The activation of activin receptor-like kinase 4 (ALK4) signaling plays a pivotal role in the pressure-overloaded heart, and haplodeficiency of ALK4 can alleviate cardiac fibrosis secondary to myocardial infarction and preserve cardiac function through partially inactivating the Smad3/4 pathway. However, whether transforming growth factor (TGF) β signaling is involved in the beneficial effects of ALK4 knockdown on the ischemic heart is still unclear. This study was undertaken to investigate the change in the TGF β signaling after ALK4 knockdown in vivo and in vitro.
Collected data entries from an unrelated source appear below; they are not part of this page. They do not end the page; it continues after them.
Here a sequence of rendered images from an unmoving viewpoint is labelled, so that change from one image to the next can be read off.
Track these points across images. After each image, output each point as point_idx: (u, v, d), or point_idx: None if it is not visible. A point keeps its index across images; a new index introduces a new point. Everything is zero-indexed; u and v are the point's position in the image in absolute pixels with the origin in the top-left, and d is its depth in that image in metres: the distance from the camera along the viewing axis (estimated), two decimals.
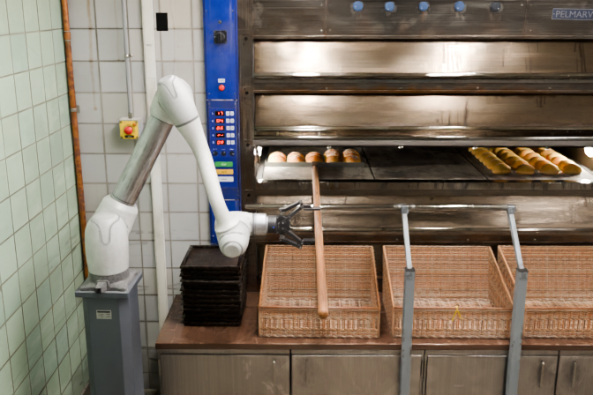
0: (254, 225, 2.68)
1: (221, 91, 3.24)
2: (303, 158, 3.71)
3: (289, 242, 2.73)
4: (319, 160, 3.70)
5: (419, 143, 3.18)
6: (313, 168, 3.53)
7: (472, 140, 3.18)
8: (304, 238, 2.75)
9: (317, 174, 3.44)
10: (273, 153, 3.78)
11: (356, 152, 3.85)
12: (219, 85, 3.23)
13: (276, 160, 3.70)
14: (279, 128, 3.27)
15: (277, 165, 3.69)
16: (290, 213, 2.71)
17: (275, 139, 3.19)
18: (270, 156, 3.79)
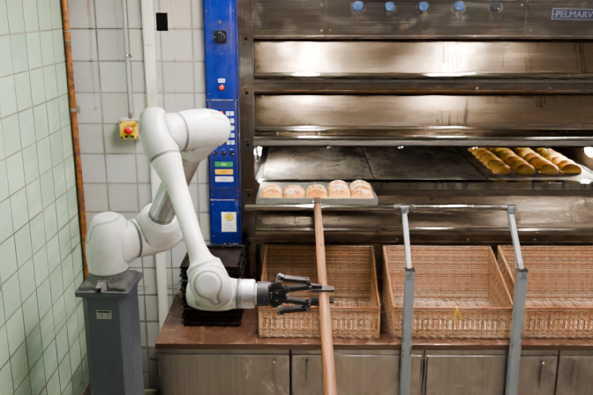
0: (239, 296, 2.01)
1: (221, 91, 3.24)
2: (303, 192, 3.06)
3: (291, 310, 2.06)
4: (323, 195, 3.04)
5: (419, 143, 3.18)
6: (316, 207, 2.87)
7: (472, 140, 3.18)
8: (311, 296, 2.07)
9: (320, 215, 2.78)
10: (267, 186, 3.12)
11: (366, 185, 3.19)
12: (219, 85, 3.23)
13: (270, 195, 3.04)
14: (279, 128, 3.27)
15: (272, 201, 3.03)
16: (291, 286, 2.05)
17: (275, 139, 3.19)
18: (263, 190, 3.13)
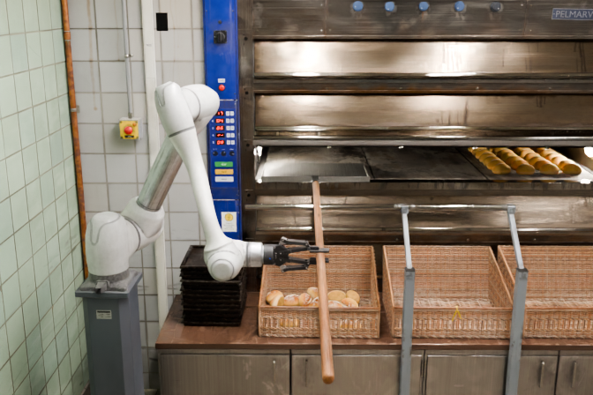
0: (248, 256, 2.38)
1: (221, 91, 3.24)
2: None
3: (293, 269, 2.42)
4: None
5: (419, 143, 3.18)
6: (314, 184, 3.23)
7: (472, 140, 3.18)
8: (311, 257, 2.44)
9: (319, 190, 3.14)
10: (270, 302, 3.30)
11: (356, 324, 3.08)
12: (219, 85, 3.23)
13: (276, 293, 3.36)
14: (279, 128, 3.27)
15: (275, 179, 3.39)
16: (293, 249, 2.41)
17: (275, 139, 3.19)
18: (271, 305, 3.28)
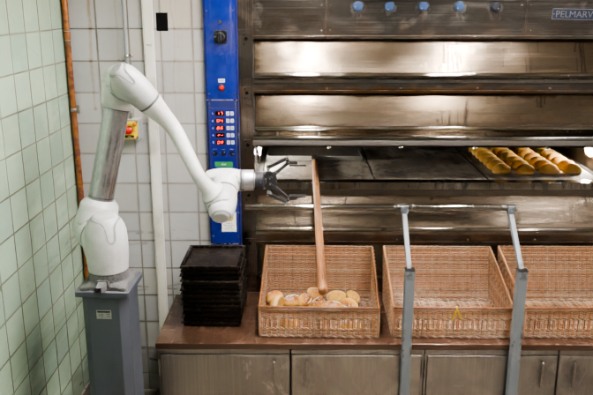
0: (242, 180, 2.77)
1: (221, 91, 3.24)
2: None
3: (276, 197, 2.82)
4: None
5: (419, 143, 3.18)
6: (313, 161, 3.68)
7: (472, 140, 3.18)
8: (290, 194, 2.84)
9: (317, 167, 3.58)
10: (270, 302, 3.30)
11: (356, 324, 3.08)
12: (219, 85, 3.23)
13: (276, 293, 3.36)
14: (279, 128, 3.27)
15: (279, 159, 3.84)
16: (277, 169, 2.80)
17: (275, 139, 3.19)
18: (271, 305, 3.28)
Forty C57BL/6J mice were randomized into ALK4 +/- ischemia/reperfusion (I/R) group (ALK4 +/- +I/R, n = 10), ALK4 +/- sham group (ALK4 +/- +sham, n = 10), wild-type sham group (WT+sham, n = 10), and WT I/R group (WT+I/R, n = 10). Heart histology and the levels of cytokines related to antioxidant and inflammation, as well as protein and mRNA expressions of molecules associated with TGF β pathway, were examined in different groups. Our results showed that the reduction of ALK4 expression ameliorated myocardial I/R injury through inhibiting TGF β signaling pathway. Our findings indicate that ALK4 may become a novel target for the therapy of myocardial I/R injury.